- [The problem] For the entries below, state how many lines contain the string "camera". Add nothing else.

- [Recorded data]
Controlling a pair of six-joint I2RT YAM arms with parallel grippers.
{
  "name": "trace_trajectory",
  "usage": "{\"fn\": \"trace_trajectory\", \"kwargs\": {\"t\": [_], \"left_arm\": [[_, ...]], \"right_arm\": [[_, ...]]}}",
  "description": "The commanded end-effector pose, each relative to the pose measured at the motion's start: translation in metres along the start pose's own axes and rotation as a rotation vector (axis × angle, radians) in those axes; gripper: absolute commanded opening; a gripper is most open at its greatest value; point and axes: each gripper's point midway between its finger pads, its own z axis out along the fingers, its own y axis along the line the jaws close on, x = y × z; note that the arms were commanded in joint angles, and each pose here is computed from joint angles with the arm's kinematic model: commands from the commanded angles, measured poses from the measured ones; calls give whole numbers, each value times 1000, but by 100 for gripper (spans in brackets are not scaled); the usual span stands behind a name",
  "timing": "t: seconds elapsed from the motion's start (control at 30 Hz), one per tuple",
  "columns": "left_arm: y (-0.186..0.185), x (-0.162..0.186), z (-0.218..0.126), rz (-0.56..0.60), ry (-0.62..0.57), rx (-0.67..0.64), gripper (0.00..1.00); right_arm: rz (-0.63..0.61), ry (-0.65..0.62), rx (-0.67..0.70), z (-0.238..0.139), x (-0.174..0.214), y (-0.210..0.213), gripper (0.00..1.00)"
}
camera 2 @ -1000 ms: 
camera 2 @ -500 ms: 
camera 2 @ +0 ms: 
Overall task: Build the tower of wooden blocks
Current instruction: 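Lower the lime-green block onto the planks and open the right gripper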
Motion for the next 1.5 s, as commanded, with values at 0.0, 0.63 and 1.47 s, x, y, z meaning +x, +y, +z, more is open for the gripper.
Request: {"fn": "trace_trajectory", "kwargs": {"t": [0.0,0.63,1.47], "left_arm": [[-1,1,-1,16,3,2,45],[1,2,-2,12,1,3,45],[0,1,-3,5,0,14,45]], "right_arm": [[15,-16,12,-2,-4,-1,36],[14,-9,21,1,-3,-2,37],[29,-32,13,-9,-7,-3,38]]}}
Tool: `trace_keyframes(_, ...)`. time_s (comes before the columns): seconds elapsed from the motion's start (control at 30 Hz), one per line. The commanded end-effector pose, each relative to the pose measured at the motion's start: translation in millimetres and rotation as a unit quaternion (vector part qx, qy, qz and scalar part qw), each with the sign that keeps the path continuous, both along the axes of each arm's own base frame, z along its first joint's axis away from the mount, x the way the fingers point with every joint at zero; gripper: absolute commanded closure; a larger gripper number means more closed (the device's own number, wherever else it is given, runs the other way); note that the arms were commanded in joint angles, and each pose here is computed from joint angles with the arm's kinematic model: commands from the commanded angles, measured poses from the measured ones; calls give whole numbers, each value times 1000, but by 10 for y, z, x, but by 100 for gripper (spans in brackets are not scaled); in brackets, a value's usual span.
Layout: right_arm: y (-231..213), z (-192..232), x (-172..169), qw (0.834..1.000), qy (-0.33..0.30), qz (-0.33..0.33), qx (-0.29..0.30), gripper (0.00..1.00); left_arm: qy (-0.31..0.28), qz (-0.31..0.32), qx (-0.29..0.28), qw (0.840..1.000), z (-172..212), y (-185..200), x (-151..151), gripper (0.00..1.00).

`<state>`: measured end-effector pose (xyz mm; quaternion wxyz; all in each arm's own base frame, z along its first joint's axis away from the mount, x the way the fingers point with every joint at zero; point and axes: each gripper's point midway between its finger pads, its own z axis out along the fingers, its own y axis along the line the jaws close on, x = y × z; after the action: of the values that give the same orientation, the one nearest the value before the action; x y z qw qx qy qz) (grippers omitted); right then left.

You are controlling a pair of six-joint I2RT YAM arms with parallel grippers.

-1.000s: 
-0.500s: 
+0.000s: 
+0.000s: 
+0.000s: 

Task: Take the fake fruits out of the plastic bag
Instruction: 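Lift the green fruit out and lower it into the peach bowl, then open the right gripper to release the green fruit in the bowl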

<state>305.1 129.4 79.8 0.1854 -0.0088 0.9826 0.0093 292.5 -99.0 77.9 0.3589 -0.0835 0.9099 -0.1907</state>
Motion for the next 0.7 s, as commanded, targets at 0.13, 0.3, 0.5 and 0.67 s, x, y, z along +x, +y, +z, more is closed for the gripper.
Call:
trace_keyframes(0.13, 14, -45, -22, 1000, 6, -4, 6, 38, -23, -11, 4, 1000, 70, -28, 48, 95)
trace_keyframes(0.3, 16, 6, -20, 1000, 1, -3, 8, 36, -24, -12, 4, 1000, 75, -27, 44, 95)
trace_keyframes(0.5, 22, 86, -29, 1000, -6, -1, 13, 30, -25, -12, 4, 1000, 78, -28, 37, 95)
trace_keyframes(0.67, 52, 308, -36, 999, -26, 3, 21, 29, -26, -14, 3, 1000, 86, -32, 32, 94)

- [Answer section] 3